A street vendor in Pasig City on Monday, April 5, 2021 holds a placard that reads his plea to motorists to buy rags he's selling that will provide food for his family. Poor families affected by the lockdown of Metro Manila and four provinces may receive food aid on May 6, according to the Interior department.
The STAR/Michael Varcas

Economic managers see 'lower than expected' growth amid prolonged lockdowns

Ian Nicolas Cigaral (Philstar.com) - April 6, 2021 - 1:47pm

MANILA, Philippines — The return of strict lockdowns that crippled the country's business centers anew likely slashed nearly 1% from the country's economic growth for the entire year already, a serious repercussion for the government's failure to control coronavirus spread.

"I think it's going to be lower than what we expected," Finance Secretary Carlos Dominguez III, who is penciling in a "one half of one percent" reduction in gross domestic product as a result of lockdowns, told Bloomberg on Tuesday. 

"We are coping with this surge and the best way to do it was to have a curtailment of activities," Dominguez added.

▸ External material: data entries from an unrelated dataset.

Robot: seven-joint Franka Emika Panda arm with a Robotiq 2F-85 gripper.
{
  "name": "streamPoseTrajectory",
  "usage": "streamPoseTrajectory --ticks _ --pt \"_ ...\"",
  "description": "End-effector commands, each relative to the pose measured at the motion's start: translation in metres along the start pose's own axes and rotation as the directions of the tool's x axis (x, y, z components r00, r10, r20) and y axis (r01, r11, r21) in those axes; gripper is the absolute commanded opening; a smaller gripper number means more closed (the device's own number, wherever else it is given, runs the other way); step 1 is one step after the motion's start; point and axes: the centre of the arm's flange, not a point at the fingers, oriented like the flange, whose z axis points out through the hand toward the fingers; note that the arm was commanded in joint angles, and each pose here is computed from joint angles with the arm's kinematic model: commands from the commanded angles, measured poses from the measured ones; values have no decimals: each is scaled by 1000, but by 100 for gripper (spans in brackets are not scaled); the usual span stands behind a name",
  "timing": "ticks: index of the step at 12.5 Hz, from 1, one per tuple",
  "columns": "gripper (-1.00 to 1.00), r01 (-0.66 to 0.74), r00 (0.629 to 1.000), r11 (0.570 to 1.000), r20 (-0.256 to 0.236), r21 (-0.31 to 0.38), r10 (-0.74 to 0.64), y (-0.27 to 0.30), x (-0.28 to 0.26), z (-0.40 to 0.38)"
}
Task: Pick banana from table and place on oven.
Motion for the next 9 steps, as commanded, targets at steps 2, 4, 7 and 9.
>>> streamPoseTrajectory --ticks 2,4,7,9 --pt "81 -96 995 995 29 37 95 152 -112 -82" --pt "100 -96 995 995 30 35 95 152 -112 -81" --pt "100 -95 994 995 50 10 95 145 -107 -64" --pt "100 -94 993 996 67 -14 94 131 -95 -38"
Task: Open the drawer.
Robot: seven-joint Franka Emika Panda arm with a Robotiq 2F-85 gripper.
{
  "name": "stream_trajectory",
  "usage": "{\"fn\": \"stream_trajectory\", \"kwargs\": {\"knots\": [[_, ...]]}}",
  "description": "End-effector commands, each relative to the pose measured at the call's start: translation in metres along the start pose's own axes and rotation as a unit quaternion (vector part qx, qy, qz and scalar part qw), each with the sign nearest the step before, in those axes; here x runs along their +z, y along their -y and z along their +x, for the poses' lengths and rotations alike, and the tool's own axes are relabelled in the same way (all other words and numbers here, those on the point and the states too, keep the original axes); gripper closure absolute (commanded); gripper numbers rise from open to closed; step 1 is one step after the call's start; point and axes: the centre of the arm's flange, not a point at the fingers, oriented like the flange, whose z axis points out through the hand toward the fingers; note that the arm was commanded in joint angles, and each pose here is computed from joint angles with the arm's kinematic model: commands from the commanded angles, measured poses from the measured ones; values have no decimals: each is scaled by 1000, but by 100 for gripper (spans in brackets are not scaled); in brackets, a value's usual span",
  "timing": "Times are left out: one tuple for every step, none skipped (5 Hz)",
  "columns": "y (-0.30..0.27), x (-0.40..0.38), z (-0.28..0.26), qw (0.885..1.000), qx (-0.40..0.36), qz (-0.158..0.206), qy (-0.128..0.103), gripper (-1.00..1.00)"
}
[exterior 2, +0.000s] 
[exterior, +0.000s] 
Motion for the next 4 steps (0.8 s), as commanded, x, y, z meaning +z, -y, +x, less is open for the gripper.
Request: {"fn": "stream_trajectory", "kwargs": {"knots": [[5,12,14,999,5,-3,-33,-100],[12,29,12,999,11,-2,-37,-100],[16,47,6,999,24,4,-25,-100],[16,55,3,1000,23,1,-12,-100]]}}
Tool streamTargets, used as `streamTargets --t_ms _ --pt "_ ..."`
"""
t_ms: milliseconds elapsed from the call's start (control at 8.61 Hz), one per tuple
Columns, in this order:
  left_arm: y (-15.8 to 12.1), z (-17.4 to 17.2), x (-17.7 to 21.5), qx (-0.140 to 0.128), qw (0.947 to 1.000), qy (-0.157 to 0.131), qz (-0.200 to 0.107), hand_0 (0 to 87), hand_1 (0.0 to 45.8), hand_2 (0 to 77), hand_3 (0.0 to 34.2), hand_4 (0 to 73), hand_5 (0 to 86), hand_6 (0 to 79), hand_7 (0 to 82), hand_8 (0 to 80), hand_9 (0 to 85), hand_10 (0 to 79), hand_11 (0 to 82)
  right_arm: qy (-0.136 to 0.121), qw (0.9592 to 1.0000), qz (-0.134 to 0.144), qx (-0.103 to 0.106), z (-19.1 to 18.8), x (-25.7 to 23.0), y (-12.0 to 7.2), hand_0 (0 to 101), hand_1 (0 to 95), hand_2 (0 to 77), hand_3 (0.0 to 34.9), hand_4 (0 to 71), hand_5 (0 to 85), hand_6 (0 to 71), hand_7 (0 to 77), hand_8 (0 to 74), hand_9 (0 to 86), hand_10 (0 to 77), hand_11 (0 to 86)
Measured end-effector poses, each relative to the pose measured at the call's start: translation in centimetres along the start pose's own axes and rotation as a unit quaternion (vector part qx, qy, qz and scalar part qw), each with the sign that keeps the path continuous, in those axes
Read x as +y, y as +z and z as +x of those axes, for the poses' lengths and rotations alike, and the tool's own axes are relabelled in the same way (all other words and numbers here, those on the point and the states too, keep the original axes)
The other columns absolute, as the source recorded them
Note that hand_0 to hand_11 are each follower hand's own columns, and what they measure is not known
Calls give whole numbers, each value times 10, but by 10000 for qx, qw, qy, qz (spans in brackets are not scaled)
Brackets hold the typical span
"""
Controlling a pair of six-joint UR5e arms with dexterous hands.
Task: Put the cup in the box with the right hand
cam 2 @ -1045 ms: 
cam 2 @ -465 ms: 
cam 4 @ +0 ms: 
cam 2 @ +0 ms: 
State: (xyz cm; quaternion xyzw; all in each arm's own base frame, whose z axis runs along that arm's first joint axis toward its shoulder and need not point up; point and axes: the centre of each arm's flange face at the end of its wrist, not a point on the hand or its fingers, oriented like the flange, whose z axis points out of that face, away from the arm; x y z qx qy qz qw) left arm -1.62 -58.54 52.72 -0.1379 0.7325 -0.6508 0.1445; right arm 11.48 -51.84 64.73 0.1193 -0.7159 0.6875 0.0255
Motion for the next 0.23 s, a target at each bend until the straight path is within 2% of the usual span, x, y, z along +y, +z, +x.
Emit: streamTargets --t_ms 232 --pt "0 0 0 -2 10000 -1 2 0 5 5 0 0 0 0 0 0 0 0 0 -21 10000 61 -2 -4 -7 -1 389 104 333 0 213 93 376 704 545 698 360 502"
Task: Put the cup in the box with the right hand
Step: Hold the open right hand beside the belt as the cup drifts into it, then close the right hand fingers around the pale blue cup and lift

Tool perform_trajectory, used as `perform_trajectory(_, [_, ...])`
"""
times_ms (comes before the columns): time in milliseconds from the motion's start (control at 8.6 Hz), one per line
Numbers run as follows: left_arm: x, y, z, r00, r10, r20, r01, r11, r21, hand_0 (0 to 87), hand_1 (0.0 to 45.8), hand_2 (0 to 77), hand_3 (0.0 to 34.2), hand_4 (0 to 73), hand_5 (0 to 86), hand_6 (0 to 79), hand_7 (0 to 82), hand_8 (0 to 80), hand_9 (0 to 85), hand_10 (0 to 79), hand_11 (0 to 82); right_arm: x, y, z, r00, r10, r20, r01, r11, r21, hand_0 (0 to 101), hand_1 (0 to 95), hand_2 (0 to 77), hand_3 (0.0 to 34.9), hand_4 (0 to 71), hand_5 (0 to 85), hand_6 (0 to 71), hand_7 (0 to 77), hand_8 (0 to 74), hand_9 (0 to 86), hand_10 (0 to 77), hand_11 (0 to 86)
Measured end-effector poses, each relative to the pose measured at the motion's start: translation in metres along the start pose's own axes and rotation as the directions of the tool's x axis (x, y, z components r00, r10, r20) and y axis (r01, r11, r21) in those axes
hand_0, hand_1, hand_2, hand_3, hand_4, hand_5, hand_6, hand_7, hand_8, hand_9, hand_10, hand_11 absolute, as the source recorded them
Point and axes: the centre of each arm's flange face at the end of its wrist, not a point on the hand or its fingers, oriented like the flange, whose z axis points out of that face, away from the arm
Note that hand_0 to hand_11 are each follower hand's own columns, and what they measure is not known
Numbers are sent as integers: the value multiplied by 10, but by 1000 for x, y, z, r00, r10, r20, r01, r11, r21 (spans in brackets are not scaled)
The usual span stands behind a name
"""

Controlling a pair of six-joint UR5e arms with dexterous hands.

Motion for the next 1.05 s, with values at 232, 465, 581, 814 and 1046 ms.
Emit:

But Socioeconomic Planning Secretary Karl Kendrick Chua was more pessimistic. His estimates released Monday showed the enhanced community quarantine (ECQ) in Metro Manila and four surrounding urban areas likely shaved off 0.8% points off growth this year, adding a warning that further extensions would be extremely damaging to the economy.

"ECQ alone does not reduce cases. It simply buys time," Chua said. "Thus, we need to further intensify testing, tracing, quarantine, isolation, treatment, and vaccination."

The return to tough restrictions a little over a year since the pandemic hit home is tempering the Duterte administration's hopes for a rebound this year. Economic officials are set to review on Thursday their already watered-down target of 6.5%-7.5% for this year, which has now become difficult to achieve.

The government originally hoped for a one-week ECQ in the capital and nearby areas as hospitals start creaking again under the weight of surging infections, inevitably dampening optimism of a quick economic rebound in the first quarter. But that was not enough to rein in rallying cases, triggering another week of ECQ. Meanwhile, mass inoculations, pledged to start early, have been relegated to late second quarter, delaying a revival of consumer confidence critical to get the economic engine going. 

NEDA's estimates showed the prolonged ECQ came at the cost of 252,000 more jobs and 102,000 more poor Filipinos. This, in turn, translated to a daily household income loss of P2.1 billion, or almost P30 billion for the two-week period.

Not all is bad news however. According to NEDA, the restrictions is estimated to help avert 215,320 cases and 4,026 COVID-19 deaths

But unlike last year's ECQ, the government provided insufficient safety nets for affected families this time amid economic officials' continued hesitation to spend big to protect the country's credit ratings. Each poor family affected by fresh lockdowns is entitled to receive aid amounting to P4,000, much lower than the P5,000-P8,000 assistance given last year. 

As it is, economic officials are sticking to being fiscally "prudent" despite the country's growing pandemic needs. In same interview on Tuesday, Dominguez said the government will once again tap the US bond market "before rates skyrocket"  but did not disclose the amount to be borrowed and the timeline for the new debt plan. From there, the government will start "winding down" debts "sometime next year". 

"At this point in time we dont have any plans to introduce new tax measures. We have to look at potential revenue sources," he said.